Nel corso della riunione sia Francia che Italia, come altri Paesi, si sono genericamente espresse a favore dell’accelerazione delle decisioni prese all’ultimo Consiglio europeo, e in particolare delle misure a favore della crescita. E qui scatta l’iniziativa autonoma della Spagna, che lancia la nota e la diffonde alla stampa, pubblicandola sul sito ufficiale del governo. Se non un giallo, quindi, certo si è trattato di un passo più lungo della gamba. Tanto che dopo il "richiamo all’ordine" giunto da Parigi e Roma, Madrid ha dovuto togliere dal sito la nota incriminata. Una confusione palpabile che contrasta con l’atteggiamento di ostentata calma assunta negli ultimi giorni da Bruxelles, dove i responsabili partono per le vacanze e non c’è segno di mobilitazione imminente. «Non c’‚ nessuna convocazione di un Eurogruppo straordinario in vista» sulla Spagna, ha infatti affermato il portavoce del presidente dell’Eurogruppo Jean-Claude Juncker, ricordando che i ministri delle Finanze dell’eurozona hanno «appena deciso aiuti per il settore bancario» iberico e che quindi «non c’‚ nessuna urgenza».

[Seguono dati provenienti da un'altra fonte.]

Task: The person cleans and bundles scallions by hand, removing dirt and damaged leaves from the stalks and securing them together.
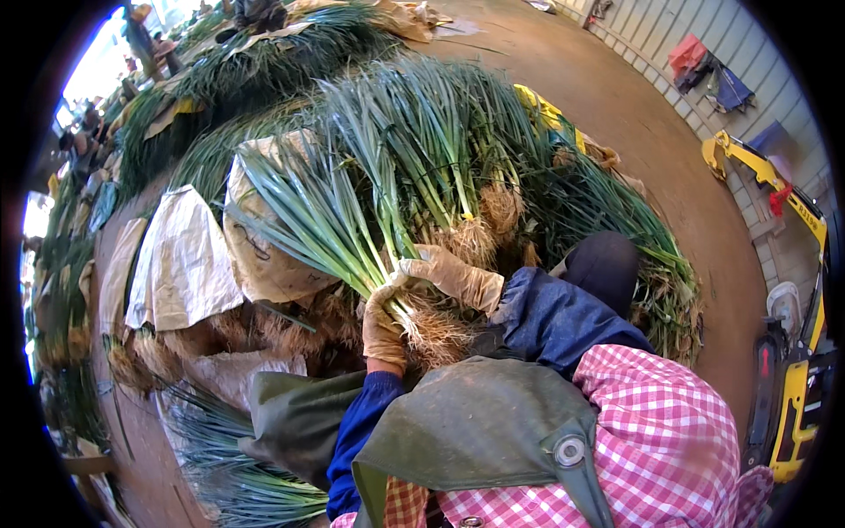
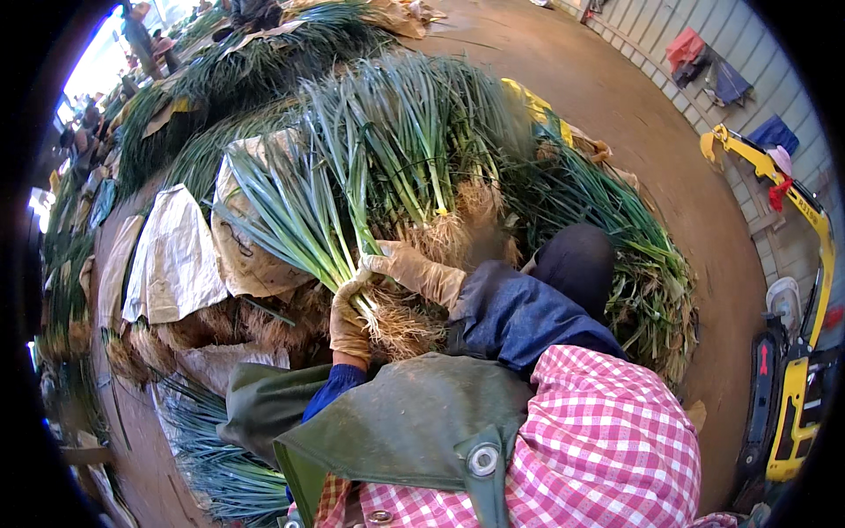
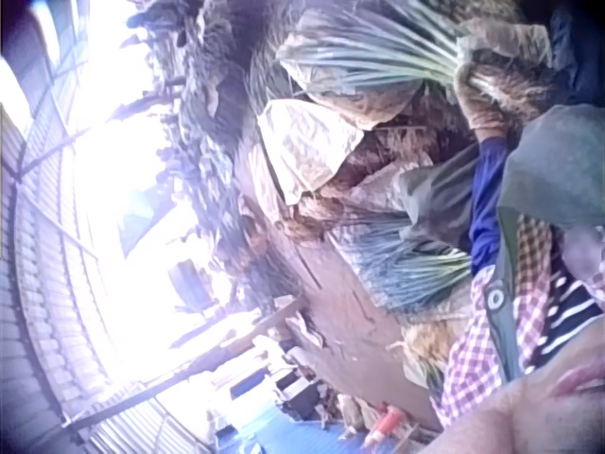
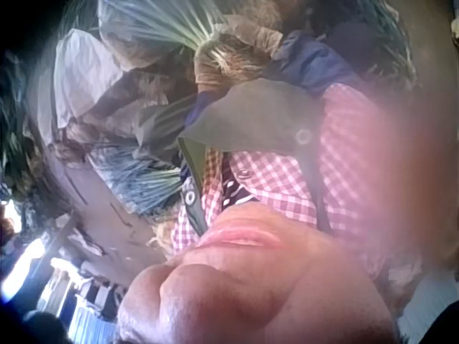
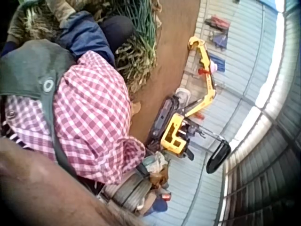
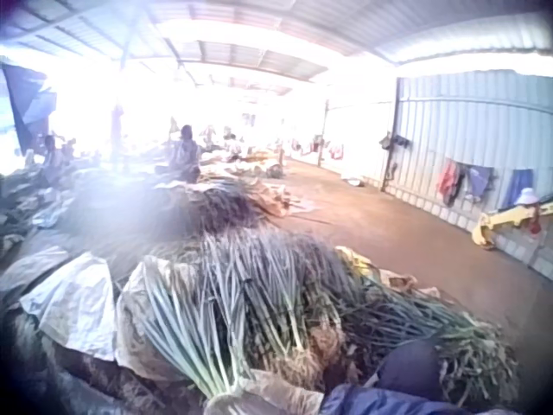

Anche la decisione di Moody’s di abbassare a "negative" le prospettive per Germania, Olanda e Lussemburgo sono state accolte dallo stesso Juncker con una generica dichiarazione in cui si riafferma l’impegno a «garantire la stabilità dell’Eurozona nel suo insieme». Un immobilismo che stride con l’iperattivismo del ministro delle Finanze iberico Luis de Guindos, oggi a Berlino dal suo omologo Wolfgang Schaeuble, e domani a Parigi da Pierre Moscovici. In una nota - stavolta sì congiunta - diffusa in serata, de Guindos e Schaeuble si sono detti d’accordo nel velocizzare l’applicazione delle decisioni Ue, con riferimento però non allo scudo antispread bensì ad «una effettiva unione bancaria, con una costruzione completa di un organismo di controllo» degli istituti anche «per recuperare la fiducia nelle banche spagnole». Da Bruxelles, però, fanno notare che il vero nodo è in realtà ancora una volta la Grecia, che costituisce un vero e proprio «rischio sistemico» per tutta l’eurozona. Non è un caso che giovedì il presidente della Commissione Ue Josè Barroso volerà ad Atene (da oggi è tornata la Troika) dove era dal giugno del 2009 che non si era più recato di persona. Ad aspettarlo, il premier greco Antonis Samaras.